WHAT YOU WILL DO
Retype every record exactly as it appears.

Stored items from a collection
BEGIN

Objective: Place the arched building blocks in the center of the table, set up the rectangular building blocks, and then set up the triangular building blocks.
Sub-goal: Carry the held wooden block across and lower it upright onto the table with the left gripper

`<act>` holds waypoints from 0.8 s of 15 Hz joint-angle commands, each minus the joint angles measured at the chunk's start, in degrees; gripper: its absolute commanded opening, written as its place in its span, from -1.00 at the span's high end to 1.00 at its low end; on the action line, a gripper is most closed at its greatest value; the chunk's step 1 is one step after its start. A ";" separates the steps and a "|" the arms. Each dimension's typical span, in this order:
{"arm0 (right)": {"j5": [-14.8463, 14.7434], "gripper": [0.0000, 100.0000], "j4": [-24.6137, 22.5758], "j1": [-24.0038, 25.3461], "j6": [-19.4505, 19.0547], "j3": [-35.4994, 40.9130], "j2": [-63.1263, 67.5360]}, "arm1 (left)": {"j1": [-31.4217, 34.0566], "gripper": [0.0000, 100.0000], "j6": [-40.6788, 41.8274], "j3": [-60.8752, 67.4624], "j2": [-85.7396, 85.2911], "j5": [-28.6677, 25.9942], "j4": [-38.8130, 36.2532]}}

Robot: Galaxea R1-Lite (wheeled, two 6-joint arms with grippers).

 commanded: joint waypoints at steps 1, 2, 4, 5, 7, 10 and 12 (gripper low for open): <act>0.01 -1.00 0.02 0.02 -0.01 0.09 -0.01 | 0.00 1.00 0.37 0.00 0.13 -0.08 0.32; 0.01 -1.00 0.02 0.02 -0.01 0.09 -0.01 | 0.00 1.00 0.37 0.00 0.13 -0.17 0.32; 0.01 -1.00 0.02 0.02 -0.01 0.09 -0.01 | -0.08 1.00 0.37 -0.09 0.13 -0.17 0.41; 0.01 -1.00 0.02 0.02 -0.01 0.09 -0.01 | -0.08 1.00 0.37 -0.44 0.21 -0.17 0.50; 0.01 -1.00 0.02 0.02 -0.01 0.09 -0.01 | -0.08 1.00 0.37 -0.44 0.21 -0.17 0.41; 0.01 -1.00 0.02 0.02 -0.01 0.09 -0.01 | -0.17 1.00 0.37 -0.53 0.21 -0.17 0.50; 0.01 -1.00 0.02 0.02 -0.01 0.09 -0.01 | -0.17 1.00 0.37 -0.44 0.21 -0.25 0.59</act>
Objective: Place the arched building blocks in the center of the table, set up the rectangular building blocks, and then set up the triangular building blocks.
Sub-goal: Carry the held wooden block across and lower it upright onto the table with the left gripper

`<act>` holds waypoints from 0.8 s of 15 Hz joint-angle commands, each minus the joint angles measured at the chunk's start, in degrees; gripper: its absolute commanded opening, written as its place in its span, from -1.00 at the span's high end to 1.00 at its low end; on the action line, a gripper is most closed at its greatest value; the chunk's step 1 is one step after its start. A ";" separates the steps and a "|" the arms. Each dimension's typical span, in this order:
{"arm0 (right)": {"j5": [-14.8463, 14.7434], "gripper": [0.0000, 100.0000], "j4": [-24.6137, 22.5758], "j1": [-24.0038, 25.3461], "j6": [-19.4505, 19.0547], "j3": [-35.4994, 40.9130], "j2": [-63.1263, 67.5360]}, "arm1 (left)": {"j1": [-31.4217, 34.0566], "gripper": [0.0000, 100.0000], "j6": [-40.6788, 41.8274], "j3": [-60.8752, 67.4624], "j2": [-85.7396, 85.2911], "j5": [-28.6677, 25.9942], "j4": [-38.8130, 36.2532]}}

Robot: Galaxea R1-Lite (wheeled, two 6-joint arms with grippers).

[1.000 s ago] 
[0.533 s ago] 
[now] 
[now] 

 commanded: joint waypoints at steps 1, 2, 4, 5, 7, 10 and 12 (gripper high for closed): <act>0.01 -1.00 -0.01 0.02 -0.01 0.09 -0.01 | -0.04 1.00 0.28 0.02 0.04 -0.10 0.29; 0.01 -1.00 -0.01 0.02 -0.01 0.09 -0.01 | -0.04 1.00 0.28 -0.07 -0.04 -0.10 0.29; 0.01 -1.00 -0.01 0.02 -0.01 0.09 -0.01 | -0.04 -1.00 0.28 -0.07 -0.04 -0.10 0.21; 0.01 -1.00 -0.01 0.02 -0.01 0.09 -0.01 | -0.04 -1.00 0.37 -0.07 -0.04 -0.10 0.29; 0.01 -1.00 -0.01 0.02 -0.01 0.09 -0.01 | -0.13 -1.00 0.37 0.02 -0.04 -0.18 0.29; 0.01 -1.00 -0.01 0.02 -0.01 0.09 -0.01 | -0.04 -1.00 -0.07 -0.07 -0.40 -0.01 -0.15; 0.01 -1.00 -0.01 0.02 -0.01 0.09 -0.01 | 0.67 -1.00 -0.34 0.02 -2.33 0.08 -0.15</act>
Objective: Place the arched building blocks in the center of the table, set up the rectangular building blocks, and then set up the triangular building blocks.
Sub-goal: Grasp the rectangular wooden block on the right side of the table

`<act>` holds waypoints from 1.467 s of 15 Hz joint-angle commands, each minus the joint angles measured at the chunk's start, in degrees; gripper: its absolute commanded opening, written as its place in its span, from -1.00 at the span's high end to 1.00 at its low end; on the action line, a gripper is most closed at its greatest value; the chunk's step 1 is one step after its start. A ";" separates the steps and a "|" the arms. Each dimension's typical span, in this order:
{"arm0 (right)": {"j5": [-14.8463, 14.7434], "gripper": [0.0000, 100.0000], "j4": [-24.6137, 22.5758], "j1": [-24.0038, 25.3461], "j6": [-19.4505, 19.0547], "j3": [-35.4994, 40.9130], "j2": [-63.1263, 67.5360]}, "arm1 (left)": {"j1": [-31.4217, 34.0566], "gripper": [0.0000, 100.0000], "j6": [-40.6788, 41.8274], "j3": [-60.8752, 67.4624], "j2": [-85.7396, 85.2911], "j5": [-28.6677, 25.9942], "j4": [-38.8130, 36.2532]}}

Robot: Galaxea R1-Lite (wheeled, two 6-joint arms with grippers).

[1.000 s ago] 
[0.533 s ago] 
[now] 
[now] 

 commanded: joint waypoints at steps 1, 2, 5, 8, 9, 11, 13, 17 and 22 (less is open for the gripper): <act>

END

OUTPUT BELOW
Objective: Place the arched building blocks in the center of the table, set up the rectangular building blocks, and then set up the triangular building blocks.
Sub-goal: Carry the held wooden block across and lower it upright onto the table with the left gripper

`<act>` holds waypoints from 0.8 s of 15 Hz joint-angle commands, each minus the joint angles measured at the chunk's start, in degrees; gripper: its absolute commanded opening, written as its place in its span, from -1.00 at the span's high end to 1.00 at its low end; on the action line, a gripper is most closed at its greatest value; the chunk's step 1 is one step after its start. A ";" separates the steps and a "|" the arms. Each dimension's typical span, in this order:
{"arm0 (right)": {"j5": [-14.8463, 14.7434], "gripper": [0.0000, 100.0000], "j4": [-24.6137, 22.5758], "j1": [-24.0038, 25.3461], "j6": [-19.4505, 19.0547], "j3": [-35.4994, 40.9130], "j2": [-63.1263, 67.5360]}, "arm1 (left)": {"j1": [-31.4217, 34.0566], "gripper": [0.0000, 100.0000], "j6": [-40.6788, 41.8274], "j3": [-60.8752, 67.4624], "j2": [-85.7396, 85.2911], "j5": [-28.6677, 25.9942], "j4": [-38.8130, 36.2532]}}

Robot: Galaxea R1-Lite (wheeled, two 6-joint arms with grippers).

 commanded: joint waypoints at steps 1, 2, 4, 5, 7, 10 and 12 (gripper low for open): <act>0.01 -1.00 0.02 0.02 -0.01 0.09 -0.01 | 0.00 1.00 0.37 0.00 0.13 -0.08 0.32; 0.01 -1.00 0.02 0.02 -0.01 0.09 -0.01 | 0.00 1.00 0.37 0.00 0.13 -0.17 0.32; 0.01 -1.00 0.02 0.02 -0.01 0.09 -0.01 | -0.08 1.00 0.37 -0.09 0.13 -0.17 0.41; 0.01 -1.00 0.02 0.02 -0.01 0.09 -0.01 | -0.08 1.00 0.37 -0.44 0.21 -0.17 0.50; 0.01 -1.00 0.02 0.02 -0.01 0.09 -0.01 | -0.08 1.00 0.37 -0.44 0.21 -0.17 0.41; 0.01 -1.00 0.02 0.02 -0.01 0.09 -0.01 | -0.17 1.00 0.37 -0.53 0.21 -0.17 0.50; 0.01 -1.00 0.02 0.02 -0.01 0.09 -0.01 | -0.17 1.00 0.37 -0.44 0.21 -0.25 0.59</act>
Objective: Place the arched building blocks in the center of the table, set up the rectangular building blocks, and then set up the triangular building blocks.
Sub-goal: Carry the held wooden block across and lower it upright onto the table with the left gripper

`<act>` holds waypoints from 0.8 s of 15 Hz joint-angle commands, each minus the joint angles measured at the chunk's start, in degrees; gripper: its absolute commanded opening, written as its place in its span, from -1.00 at the span's high end to 1.00 at its low end; on the action line, a gripper is most closed at its greatest value; the chunk's step 1 is one step after its start. A ";" separates the steps and a "|" the arms. Each dimension's typical span, in this order:
{"arm0 (right)": {"j5": [-14.8463, 14.7434], "gripper": [0.0000, 100.0000], "j4": [-24.6137, 22.5758], "j1": [-24.0038, 25.3461], "j6": [-19.4505, 19.0547], "j3": [-35.4994, 40.9130], "j2": [-63.1263, 67.5360]}, "arm1 (left)": {"j1": [-31.4217, 34.0566], "gripper": [0.0000, 100.0000], "j6": [-40.6788, 41.8274], "j3": [-60.8752, 67.4624], "j2": [-85.7396, 85.2911], "j5": [-28.6677, 25.9942], "j4": [-38.8130, 36.2532]}}

Robot: Galaxea R1-Lite (wheeled, two 6-joint arms with grippers).

[1.000 s ago] 
[0.533 s ago] 
[now] 
[now] 

 commanded: joint waypoints at steps 1, 2, 4, 5, 7, 10 and 12 (gripper high for closed): <act>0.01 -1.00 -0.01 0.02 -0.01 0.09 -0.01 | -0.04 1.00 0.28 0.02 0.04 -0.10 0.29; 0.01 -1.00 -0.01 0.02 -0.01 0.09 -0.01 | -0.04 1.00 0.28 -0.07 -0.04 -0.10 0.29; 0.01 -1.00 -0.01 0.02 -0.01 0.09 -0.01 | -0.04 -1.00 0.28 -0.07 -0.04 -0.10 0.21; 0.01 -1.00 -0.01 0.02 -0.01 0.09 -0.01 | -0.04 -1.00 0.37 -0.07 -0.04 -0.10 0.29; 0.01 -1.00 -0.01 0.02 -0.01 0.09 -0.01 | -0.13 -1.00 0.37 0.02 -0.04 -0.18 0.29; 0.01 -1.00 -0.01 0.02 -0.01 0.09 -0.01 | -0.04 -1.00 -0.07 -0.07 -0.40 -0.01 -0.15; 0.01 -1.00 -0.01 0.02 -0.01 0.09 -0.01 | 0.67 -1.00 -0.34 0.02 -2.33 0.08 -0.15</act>
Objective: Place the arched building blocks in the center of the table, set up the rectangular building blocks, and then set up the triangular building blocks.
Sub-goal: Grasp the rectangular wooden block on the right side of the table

`<act>` holds waypoints from 1.467 s of 15 Hz joint-angle commands, each minus the joint angles measured at the chunk's start, in degrees; gripper: its absolute commanded opening, written as its place in its span, from -1.00 at the span's high end to 1.00 at its low end; on the action line, a gripper is most closed at its greatest value; the chunk's step 1 is one step after its start. A ";" separates the steps and a "|" the arms. Each dimension's typical span, in this order:
{"arm0 (right)": {"j5": [-14.8463, 14.7434], "gripper": [0.0000, 100.0000], "j4": [-24.6137, 22.5758], "j1": [-24.0038, 25.3461], "j6": [-19.4505, 19.0547], "j3": [-35.4994, 40.9130], "j2": [-63.1263, 67.5360]}, "arm1 (left)": {"j1": [-31.4217, 34.0566], "gripper": [0.0000, 100.0000], "j6": [-40.6788, 41.8274], "j3": [-60.8752, 67.4624], "j2": [-85.7396, 85.2911], "j5": [-28.6677, 25.9942], "j4": [-38.8130, 36.2532]}}

Robot: Galaxea R1-Lite (wheeled, two 6-joint arms with grippers).

[1.000 s ago] 
[0.533 s ago] 
[now] 
[now] 

 commanded: joint waypoints at steps 1, 2, 5, 8, 9, 11, 13, 17 and 22 (less is open for the gripper): <act>

The exercise asks for nothing more.